▶ **TASK STATEMENT**
Answer with a bare number: the count of lines in the records below that have the word "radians".

Top of GIVEN RECORDS

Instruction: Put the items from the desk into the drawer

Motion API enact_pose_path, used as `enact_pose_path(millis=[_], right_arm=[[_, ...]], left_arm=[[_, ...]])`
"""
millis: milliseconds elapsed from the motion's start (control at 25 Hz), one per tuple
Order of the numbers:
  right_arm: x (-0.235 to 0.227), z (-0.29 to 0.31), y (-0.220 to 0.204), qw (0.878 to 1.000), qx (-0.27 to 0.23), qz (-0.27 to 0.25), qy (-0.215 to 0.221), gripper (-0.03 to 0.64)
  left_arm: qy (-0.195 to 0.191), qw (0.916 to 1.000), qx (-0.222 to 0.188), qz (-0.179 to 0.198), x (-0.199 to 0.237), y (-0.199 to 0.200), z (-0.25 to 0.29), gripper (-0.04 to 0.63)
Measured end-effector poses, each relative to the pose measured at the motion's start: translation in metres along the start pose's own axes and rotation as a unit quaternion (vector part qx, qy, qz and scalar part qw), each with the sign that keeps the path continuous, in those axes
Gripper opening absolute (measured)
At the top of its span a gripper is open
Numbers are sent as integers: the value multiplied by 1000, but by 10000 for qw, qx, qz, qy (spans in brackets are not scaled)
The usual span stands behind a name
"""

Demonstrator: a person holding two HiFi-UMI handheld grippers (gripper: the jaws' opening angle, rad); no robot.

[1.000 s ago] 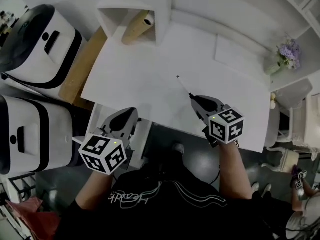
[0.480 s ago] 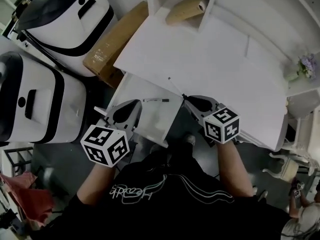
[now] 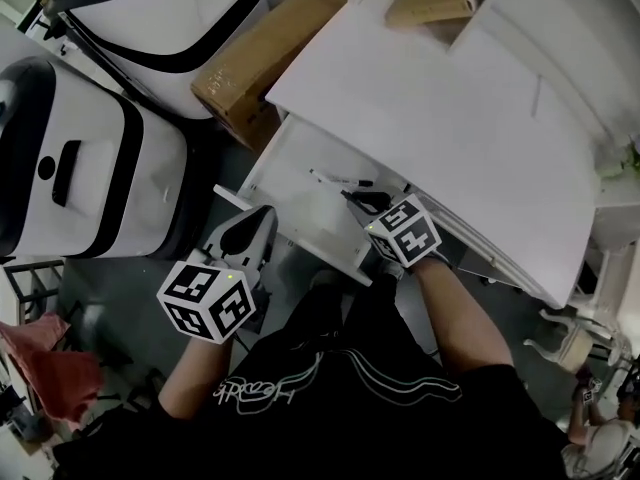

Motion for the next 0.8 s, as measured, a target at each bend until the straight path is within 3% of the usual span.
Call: enact_pose_path(millis=[440, 640, 800], right_arm=[[-2, 130, -32, 9904, 1375, -76, 83, 71], [-9, 167, -40, 9838, 1782, -170, 76, 71], [0, 182, -47, 9766, 2122, -124, 339, 71]], left_arm=[[0, 9992, 37, -385, 54, -28, -2, 21], [109, 9985, -7, -545, 71, -35, -1, 20], [173, 9975, -89, -681, 81, -32, 0, 21]])
Point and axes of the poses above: the fingertips, and each gripper's own axes: z forward along the fingers, x to its left, y out of its top, the point moved 9 cm from there along -z, backward along the fingers, and after that the axes turned 4 degrees about -y, right-handed, at the moved point
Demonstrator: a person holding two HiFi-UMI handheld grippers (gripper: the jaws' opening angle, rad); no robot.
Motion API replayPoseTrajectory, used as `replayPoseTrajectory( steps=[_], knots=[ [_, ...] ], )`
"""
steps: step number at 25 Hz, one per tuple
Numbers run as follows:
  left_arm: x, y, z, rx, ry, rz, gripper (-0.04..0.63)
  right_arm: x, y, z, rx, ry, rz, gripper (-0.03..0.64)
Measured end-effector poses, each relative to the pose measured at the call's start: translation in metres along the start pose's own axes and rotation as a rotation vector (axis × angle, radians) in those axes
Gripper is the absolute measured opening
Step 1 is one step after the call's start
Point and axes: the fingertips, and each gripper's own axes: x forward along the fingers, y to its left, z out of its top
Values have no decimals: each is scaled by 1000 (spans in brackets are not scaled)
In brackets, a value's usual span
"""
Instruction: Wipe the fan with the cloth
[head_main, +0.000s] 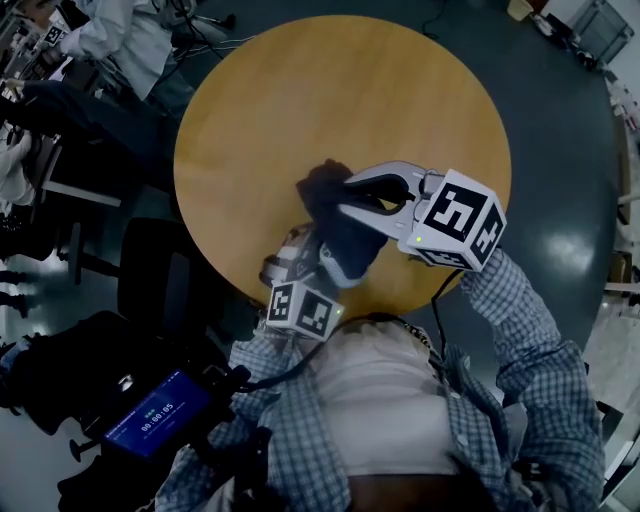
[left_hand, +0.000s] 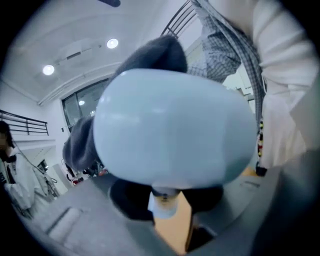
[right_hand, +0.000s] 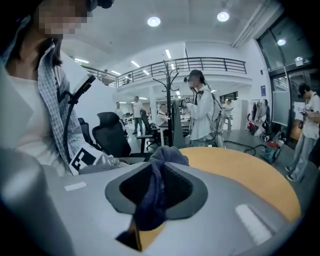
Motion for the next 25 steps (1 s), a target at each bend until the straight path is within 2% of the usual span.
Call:
replayPoseTrajectory(
  steps=[6, 9, 12, 20, 22, 25],
  knots=[
    [-5, 1, 11, 5, -31, 7, 141, 41, -23, -41, -88, 183, 112, 77],
    [-5, 4, 11, 0, -31, 16, 141, 61, -36, -59, -100, 264, 114, 77],
    [-7, 8, 7, -34, -35, 37, 141, 75, -51, -74, -76, 286, 58, 77],
    [-21, 46, 3, -241, -113, 164, 141, 49, -67, -93, 53, 174, -107, 77],
    [-21, 53, 2, -268, -118, 184, 141, 39, -60, -90, 95, 111, -137, 77],
    [-20, 58, -8, -277, -93, 206, 141, 20, -42, -64, 149, -38, -175, 77]
  ],
)
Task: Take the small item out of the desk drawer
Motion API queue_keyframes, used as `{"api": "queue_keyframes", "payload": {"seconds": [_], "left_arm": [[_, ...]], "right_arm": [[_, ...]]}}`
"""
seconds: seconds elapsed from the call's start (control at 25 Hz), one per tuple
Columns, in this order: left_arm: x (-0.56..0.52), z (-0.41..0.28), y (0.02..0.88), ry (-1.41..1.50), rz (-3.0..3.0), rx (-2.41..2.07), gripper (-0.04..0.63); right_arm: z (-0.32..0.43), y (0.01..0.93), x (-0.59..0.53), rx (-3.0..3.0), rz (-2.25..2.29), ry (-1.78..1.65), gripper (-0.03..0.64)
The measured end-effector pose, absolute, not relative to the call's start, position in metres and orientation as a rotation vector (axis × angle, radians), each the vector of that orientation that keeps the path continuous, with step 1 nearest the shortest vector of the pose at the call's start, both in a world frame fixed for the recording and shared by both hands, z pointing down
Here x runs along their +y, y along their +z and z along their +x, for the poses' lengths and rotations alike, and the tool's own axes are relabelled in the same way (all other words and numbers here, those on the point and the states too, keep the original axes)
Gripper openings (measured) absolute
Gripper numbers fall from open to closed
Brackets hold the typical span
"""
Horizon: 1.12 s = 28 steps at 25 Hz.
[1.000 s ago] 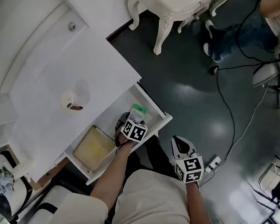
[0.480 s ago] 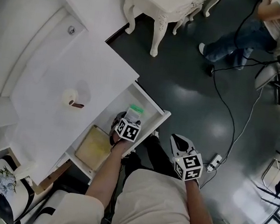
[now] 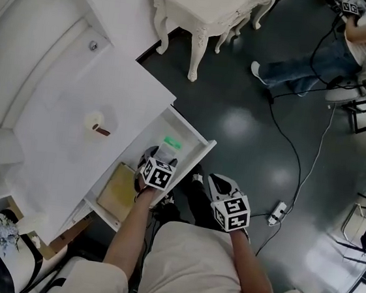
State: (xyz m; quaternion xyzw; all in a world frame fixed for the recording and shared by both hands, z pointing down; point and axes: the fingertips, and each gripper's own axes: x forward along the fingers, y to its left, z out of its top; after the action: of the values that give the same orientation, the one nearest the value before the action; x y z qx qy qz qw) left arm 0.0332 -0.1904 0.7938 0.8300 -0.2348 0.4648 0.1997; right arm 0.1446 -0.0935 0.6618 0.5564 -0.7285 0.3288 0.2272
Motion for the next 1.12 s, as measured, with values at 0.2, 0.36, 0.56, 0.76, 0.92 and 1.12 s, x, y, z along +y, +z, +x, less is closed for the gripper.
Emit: {"api": "queue_keyframes", "payload": {"seconds": [0.2,0.36,0.56,0.76,0.92,1.12], "left_arm": [[-0.18,0.026,0.762,1.243,2.377,-0.666,0.354],[-0.181,0.013,0.742,1.176,2.429,-0.691,0.356],[-0.158,-0.006,0.715,1.11,2.462,-0.718,0.356],[-0.145,-0.022,0.689,1.051,2.499,-0.764,0.355],[-0.127,-0.026,0.664,1.015,2.518,-0.779,0.356],[-0.104,-0.023,0.648,0.994,2.563,-0.751,0.354]], "right_arm": [[0.129,0.653,-0.085,-2.014,1.577,0.894,0.025],[0.114,0.652,-0.084,-2.009,1.63,0.89,0.025],[0.092,0.654,-0.063,-2.009,1.638,0.905,0.025],[0.082,0.643,-0.06,-2.024,1.67,0.883,0.025],[0.078,0.634,-0.053,-2.031,1.703,0.877,0.025],[0.074,0.626,-0.044,-2.027,1.76,0.877,0.025]]}}
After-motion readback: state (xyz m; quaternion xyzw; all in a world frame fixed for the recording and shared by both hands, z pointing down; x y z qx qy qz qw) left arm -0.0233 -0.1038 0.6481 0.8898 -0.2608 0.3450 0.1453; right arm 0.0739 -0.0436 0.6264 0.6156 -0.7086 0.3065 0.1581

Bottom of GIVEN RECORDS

▶ **OUTPUT BELOW**
2